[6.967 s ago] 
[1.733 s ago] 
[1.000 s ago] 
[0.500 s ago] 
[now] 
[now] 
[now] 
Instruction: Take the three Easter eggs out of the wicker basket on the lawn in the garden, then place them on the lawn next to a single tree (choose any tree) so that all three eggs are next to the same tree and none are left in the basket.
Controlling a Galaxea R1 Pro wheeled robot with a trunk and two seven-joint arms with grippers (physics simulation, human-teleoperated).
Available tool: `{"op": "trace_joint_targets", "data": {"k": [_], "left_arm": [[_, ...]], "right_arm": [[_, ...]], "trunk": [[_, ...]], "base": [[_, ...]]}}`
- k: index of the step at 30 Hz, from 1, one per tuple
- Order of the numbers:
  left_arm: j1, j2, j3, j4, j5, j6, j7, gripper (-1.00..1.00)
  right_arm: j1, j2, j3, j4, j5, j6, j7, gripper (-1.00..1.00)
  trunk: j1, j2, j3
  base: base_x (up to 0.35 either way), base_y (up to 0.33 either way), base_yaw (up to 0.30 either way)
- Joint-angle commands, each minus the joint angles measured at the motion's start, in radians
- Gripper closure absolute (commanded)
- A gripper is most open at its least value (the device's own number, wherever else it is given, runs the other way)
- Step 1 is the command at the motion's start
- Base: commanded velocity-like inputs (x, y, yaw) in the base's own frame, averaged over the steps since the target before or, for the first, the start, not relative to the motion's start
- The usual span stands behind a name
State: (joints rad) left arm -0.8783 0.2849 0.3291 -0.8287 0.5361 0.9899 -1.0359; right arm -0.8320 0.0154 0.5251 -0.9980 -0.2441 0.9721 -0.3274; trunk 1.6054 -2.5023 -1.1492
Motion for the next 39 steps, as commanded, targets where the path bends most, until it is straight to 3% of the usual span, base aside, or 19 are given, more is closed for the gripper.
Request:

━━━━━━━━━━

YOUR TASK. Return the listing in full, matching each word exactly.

WRITTEN SOLUTION.
[6.967 s ago] 
[1.733 s ago] 
[1.000 s ago] 
[0.500 s ago] 
[now] 
[now] 
[now] 
Instruction: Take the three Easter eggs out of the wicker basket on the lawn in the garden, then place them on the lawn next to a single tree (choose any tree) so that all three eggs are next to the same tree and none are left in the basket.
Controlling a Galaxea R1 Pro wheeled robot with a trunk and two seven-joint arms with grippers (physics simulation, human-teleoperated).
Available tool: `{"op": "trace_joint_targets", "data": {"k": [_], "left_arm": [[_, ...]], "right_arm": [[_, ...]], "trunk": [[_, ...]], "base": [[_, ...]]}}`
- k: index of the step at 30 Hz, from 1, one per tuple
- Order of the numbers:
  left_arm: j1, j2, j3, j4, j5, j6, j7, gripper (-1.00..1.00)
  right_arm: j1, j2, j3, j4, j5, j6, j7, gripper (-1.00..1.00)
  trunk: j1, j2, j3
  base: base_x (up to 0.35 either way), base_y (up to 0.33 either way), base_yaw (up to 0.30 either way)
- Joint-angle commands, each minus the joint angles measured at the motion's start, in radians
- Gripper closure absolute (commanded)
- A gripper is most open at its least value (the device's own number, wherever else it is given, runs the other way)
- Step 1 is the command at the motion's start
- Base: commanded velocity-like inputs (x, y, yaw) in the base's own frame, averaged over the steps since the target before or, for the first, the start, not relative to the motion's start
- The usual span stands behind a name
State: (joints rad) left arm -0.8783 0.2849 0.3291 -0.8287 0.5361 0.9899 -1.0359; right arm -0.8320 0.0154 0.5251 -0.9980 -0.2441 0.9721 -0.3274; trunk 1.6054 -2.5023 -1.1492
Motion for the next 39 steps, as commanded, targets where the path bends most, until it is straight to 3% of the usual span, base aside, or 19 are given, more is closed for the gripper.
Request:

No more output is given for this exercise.